> **WHAT THIS TASK INVOLVES**:
Using the listing below, print exactly everything from the line with "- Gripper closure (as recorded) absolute" down to the line with "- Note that", both included, and nothing more.

○ ○ ○

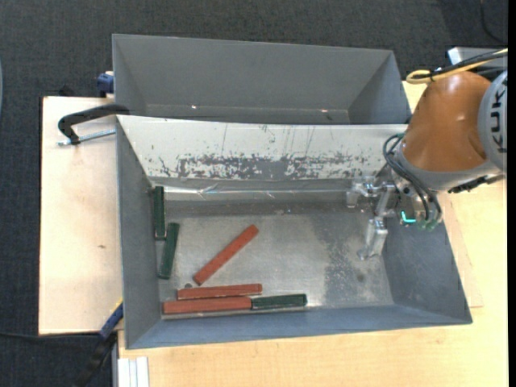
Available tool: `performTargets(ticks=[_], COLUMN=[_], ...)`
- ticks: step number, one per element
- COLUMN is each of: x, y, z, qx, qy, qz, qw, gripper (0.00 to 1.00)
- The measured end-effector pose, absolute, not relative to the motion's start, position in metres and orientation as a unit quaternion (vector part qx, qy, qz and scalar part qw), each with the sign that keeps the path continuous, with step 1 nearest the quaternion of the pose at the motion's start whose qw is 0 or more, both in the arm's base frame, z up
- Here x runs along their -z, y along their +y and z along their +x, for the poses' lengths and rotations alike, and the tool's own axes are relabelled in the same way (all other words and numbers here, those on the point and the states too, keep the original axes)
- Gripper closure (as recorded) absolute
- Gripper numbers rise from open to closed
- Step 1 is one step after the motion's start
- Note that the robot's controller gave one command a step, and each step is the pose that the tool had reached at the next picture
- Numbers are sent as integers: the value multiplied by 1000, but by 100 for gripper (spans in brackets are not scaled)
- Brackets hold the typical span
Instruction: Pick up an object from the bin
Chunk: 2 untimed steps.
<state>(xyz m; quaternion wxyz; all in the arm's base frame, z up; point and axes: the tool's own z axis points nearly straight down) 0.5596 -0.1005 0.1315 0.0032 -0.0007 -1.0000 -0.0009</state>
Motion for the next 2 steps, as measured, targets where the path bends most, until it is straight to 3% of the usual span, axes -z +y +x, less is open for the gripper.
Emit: performTargets(ticks=[1, 2], x=[-135, -135], y=[-100, -100], z=[562, 562], qx=[0, 0], qy=[-1000, -1000], qz=[0, 0], qw=[-1, -1], gripper=[100, 0])
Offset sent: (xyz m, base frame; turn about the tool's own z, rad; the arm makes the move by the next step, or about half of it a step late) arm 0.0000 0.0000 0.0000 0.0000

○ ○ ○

> **REPLY TO THE TASK**:
- Gripper closure (as recorded) absolute
- Gripper numbers rise from open to closed
- Step 1 is one step after the motion's start
- Note that the robot's controller gave one command a step, and each step is the pose that the tool had reached at the next picture

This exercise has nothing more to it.